The input file is described by

<param format="vcf" name="input" type="data" label="VCF input"/>

The number of lines is declared in:

<param name="num" type="integer" label="Number of variants" min="0" value="10"/>

Those two variables will be replaced in the command line at runtime by galaxy.
The command line is

(gunzip -c ${input} || cat ${input}) | \
java -cp $__tool_directory__/commons-jexl-2.1.1.jar:$__tool_directory__/commons-logging-1.1.1.jar:$__tool_directory__/htsjdk-1.128.jar:$__tool_directory__/snappy-java-1.0.3-rc3.jar:$__tool_directory__/vcfhead.jar \
 com.github.lindenb.jvarkit.tools.misc.VcfHead \
 -n '${num}' -o ${output}.vcf.gz  &amp;&amp; \
mv ${output}.vcf.gz ${output}

it starts with (gunzip -c ${input} || cat ${input}) because we don't know if the input will be gzipped.
The main problem, here, is to set the CLASSPATH and tell java where to find the jar libraries.
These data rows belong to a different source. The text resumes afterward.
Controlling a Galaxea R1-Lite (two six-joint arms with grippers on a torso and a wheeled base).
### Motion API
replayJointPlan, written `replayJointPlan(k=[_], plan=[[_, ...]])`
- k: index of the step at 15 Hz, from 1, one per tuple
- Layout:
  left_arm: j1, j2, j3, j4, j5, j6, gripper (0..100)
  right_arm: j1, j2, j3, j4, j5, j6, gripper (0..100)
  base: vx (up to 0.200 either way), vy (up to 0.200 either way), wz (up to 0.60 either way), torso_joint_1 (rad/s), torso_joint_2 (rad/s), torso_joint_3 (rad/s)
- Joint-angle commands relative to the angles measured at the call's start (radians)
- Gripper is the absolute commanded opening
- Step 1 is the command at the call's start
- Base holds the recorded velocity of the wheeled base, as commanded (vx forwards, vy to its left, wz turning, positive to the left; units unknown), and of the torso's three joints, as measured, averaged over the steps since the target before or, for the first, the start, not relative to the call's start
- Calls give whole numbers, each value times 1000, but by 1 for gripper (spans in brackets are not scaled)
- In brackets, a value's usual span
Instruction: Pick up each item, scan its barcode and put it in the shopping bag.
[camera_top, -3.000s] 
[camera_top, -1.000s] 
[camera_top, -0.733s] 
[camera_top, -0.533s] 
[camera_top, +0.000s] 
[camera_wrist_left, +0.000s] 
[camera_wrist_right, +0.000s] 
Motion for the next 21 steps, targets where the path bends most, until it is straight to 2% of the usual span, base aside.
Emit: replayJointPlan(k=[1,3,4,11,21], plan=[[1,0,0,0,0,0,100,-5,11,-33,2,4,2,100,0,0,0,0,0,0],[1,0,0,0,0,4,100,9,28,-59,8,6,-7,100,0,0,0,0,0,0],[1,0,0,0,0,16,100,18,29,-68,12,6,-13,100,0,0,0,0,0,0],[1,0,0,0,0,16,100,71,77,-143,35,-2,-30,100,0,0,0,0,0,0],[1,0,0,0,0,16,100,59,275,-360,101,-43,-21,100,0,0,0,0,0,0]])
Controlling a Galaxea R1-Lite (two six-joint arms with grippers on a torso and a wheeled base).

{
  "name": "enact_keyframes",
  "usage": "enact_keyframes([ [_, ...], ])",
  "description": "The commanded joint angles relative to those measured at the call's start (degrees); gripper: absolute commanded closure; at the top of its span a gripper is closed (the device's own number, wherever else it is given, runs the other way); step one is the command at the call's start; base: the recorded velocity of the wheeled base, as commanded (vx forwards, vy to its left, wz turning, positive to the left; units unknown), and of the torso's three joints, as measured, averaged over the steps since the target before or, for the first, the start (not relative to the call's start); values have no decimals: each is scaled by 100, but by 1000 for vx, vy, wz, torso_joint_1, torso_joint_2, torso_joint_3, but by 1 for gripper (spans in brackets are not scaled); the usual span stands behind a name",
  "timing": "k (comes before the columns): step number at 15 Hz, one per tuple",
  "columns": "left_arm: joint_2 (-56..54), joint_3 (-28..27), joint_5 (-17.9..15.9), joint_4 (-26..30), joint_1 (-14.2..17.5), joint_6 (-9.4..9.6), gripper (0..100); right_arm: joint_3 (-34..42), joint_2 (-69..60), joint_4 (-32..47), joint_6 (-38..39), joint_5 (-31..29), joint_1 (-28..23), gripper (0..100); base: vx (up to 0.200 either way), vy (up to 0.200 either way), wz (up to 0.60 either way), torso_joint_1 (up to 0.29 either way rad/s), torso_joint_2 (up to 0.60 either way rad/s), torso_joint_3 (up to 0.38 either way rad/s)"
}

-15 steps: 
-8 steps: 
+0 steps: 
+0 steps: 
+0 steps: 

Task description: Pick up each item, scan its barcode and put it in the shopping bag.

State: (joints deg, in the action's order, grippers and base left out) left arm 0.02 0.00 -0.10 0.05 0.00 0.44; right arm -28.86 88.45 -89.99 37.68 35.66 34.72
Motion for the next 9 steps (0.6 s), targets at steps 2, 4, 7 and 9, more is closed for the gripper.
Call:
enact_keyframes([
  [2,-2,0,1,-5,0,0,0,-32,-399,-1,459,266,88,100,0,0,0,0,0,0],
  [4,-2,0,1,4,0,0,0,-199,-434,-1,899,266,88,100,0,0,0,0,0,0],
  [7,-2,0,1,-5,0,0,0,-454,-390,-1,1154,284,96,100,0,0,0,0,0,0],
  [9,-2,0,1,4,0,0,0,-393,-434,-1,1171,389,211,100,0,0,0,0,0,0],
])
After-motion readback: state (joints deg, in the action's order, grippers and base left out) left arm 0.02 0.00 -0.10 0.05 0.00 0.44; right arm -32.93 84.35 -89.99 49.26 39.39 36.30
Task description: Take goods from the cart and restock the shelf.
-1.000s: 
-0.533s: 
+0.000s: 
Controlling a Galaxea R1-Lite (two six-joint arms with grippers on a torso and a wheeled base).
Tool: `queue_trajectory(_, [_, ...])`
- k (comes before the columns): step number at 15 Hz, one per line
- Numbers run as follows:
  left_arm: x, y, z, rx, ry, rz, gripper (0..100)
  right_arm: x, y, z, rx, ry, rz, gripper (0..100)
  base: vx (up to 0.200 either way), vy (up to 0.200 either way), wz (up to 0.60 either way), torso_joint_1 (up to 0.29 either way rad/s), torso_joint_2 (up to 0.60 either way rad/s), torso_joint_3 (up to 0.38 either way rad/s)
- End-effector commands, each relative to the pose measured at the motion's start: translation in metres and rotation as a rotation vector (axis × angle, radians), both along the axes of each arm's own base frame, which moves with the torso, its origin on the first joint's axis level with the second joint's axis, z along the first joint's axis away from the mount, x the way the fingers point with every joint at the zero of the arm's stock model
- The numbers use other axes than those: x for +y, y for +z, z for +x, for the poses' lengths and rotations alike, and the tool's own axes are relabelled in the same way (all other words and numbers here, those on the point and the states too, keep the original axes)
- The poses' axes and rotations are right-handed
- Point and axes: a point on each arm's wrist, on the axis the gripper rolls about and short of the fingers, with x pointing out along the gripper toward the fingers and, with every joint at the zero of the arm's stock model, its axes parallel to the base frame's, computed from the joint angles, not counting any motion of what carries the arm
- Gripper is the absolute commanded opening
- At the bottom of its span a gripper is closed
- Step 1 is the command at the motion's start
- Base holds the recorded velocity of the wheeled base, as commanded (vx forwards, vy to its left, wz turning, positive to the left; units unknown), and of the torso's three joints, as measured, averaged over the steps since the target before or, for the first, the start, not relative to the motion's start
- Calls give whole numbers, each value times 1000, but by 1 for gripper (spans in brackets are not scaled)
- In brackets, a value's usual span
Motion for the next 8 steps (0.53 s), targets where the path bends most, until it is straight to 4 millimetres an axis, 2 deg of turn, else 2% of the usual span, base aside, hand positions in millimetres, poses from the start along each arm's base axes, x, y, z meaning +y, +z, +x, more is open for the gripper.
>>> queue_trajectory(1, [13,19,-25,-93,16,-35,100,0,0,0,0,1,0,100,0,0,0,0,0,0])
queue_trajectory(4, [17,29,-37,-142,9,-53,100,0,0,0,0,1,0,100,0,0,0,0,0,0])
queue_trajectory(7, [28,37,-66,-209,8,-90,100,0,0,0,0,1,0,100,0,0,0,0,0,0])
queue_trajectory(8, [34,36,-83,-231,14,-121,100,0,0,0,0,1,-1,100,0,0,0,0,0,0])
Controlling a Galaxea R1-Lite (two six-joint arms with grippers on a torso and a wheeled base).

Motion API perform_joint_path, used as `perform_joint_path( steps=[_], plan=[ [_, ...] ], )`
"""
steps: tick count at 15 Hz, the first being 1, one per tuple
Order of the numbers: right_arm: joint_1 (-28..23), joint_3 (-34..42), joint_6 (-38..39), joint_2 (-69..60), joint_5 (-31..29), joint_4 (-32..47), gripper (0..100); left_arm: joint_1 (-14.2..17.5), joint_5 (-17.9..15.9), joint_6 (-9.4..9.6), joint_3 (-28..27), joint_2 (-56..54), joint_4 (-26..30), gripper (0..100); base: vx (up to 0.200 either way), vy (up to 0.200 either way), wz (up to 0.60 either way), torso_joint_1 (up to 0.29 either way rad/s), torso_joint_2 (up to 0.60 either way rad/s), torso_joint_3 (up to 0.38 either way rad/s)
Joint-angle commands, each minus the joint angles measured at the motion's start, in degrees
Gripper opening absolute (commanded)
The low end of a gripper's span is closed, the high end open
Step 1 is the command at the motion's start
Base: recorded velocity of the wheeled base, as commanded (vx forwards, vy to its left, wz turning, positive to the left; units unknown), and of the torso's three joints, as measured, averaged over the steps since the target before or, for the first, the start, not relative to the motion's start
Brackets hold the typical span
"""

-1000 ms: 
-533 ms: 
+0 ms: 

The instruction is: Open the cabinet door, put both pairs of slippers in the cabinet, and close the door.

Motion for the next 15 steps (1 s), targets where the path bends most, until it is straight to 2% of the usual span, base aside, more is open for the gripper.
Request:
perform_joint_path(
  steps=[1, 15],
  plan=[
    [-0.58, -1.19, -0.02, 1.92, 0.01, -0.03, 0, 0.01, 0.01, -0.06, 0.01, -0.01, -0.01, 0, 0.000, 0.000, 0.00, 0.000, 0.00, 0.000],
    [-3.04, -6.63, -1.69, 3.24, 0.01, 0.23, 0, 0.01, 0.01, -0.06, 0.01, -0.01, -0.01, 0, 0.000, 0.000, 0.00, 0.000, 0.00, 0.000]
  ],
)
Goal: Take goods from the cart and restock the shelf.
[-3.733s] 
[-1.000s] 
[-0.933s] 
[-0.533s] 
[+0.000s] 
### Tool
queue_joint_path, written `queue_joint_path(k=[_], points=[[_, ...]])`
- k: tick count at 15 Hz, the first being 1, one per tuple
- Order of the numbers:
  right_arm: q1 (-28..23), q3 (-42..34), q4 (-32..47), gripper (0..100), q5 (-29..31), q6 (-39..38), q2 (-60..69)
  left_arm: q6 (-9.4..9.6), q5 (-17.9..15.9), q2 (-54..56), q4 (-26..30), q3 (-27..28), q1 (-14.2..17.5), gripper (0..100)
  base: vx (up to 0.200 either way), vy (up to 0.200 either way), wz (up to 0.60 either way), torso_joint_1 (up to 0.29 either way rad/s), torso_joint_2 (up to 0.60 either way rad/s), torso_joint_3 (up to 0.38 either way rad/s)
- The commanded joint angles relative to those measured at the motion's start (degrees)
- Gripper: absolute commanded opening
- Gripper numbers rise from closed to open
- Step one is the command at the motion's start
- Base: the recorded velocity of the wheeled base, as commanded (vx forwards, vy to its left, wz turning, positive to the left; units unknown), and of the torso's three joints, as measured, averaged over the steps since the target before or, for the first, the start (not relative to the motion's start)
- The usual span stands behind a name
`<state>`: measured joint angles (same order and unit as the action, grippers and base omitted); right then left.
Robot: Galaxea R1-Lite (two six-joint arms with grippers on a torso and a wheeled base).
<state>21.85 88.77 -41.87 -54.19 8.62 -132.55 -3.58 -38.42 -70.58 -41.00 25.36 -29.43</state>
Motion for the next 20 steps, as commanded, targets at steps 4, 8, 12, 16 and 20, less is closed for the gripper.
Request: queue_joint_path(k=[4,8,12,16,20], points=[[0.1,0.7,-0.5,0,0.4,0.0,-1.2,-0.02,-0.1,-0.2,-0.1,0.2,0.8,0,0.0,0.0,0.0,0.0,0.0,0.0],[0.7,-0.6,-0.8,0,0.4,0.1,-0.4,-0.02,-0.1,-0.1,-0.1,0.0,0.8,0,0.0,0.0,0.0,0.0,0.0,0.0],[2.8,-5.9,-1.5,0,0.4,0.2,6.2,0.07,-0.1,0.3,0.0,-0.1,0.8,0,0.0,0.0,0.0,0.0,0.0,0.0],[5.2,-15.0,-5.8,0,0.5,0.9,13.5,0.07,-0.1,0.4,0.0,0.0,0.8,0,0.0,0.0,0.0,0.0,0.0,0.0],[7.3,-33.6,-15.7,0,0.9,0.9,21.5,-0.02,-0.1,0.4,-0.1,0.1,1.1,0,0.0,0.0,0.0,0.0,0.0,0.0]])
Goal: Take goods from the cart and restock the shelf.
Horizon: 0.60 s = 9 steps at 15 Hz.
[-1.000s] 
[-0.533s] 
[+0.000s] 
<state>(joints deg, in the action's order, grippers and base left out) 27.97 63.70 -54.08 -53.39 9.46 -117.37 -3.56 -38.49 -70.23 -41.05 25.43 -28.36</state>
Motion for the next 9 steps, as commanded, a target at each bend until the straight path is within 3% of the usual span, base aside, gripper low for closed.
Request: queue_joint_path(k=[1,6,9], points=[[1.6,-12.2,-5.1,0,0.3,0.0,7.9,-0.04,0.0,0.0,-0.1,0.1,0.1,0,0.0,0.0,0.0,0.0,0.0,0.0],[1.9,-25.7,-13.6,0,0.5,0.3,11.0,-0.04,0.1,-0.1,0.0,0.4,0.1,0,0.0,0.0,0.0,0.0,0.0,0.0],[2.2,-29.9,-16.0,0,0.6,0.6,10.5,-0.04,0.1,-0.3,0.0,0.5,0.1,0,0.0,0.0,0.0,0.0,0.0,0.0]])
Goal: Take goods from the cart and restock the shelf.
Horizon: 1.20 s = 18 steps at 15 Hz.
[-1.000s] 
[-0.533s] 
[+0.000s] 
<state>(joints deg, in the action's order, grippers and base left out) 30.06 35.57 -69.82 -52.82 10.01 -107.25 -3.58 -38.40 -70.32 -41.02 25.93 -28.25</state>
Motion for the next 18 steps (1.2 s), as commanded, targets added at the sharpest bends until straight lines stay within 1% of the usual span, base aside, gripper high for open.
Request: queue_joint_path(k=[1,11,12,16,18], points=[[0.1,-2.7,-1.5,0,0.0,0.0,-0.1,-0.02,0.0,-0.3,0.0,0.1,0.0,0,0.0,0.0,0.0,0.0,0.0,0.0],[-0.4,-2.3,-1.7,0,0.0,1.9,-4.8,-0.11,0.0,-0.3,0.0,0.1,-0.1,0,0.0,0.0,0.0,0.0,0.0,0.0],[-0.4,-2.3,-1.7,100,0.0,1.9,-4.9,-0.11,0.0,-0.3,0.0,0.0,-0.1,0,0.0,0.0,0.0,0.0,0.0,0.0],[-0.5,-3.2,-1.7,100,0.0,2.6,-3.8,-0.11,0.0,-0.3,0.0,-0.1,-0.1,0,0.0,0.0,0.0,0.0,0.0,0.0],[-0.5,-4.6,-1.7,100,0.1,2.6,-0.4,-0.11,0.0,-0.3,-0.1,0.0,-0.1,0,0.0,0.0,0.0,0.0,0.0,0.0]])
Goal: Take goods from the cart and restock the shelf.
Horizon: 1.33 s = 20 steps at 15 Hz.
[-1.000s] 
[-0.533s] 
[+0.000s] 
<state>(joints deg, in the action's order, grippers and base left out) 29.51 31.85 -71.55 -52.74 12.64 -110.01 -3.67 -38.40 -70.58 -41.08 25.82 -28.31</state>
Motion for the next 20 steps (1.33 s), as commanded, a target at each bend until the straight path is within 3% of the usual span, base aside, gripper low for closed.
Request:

With the help of @pjacock and @jmchilton I learned that the recent release of galaxy defines a variable $__tool_directory__ defining the location of your repository, so you'll just have to append the jar file to this variable:

$__tool_directory__/commons-jexl-2.1.1.jar:$__tool_directory__/commons-logging-1.1.1.jar:....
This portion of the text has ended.